After 91 years, Ford's Australian vehicle production ends

After 91 years, Ford's Australian vehicle production ends

As the shutters sadly close on Ford Australia's Falcon and Territory production line in northern Melbourne today, the company has reminded us that it still plans to invest more than any other car-maker into local research and development. Around 3.4 million Falcons have been built since production started in 1960.

For 91 years, Australia has been making the Ford Falcon XR6 at its Broadmeadows plant in Melbourne.

Post local manufacturing Ford will have the largest automotive R&D operation in Australia with more than 2,000 employees including 1,100 designers and engineers.

Some will retire, others will seek other opportunities but all are expected to meet at the factory to say one last goodbye.

The South Australian facility will remain open until the end of 2017, when both Holden and Toyota will shutter their remaining auto lines, bringing to a close Australia's ability - a rare one in the modern world - to design and build a vehicle from scratch. I vividly remember reading an article in Wheels magazine about an electric blue Ford Falcon XR6 - the car's sports variant - cruising the streets of the motor city, Detroit, to stunned onlookers.

600 manufacturing jobs will go as a result of the closure, and Ford is not alone in its departure.

Workers in the Ford factory at Geelong in 1951.

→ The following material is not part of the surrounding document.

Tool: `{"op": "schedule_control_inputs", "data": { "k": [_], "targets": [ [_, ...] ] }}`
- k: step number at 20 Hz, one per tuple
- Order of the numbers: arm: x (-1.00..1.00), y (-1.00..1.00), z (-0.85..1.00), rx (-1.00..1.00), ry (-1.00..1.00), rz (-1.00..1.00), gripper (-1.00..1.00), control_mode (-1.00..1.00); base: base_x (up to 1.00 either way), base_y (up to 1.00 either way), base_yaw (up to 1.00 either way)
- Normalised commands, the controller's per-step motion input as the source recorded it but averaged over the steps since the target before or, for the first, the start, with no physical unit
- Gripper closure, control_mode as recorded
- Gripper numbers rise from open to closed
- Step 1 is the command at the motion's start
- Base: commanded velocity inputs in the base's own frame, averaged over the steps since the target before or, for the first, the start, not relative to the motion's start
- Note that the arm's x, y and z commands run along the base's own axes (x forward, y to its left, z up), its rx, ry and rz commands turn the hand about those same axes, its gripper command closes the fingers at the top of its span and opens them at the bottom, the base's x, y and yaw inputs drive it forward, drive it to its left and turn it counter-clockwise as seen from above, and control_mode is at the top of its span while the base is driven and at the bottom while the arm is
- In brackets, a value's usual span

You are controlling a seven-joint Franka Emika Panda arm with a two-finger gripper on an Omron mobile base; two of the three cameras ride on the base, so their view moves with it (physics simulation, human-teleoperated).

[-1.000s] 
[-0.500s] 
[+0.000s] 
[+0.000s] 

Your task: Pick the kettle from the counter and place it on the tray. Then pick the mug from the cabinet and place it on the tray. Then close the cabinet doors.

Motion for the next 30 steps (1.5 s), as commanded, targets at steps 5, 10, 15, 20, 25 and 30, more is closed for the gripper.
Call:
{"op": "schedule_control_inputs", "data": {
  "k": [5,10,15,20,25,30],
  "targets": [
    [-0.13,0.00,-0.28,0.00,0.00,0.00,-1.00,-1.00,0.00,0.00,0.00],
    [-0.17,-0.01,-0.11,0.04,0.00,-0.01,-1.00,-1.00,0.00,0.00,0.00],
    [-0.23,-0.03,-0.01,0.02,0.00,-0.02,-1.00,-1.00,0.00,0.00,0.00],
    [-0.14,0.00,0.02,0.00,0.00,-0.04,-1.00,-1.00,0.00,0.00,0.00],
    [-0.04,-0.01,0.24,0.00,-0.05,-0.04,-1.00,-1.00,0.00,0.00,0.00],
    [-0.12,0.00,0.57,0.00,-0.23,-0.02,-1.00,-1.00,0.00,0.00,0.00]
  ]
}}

After 91 years, Ford's Australian vehicle production ends
After 91 years, Ford's Australian vehicle production ends

He said the company's legacy would live on despite the end of manufacturing in Australia. 120 jobs will stay temporarily for the plant's decommissioning.

By that, Ford Australia means that the design, engineering, dealership, and servicing arms will continue operations.

Union representative Dave Smith said: "It's a shame for Australia because I think we lose so much when we no longer have vehicle manufacturing".

The workers are entitled to relatively generous redundancy packages, retraining and job placement schemes with the average length of service about 20 years.

Australian Industry Group chief executive Innes Willox said the impact on second and third tier suppliers will be even more profound.

Victorian Industry Minister Wade Noonan says the government is providing over $46 million in help for the state's auto workers, businesses and communities hit hardest.

Come 2018, there will be no more Australian-made cars.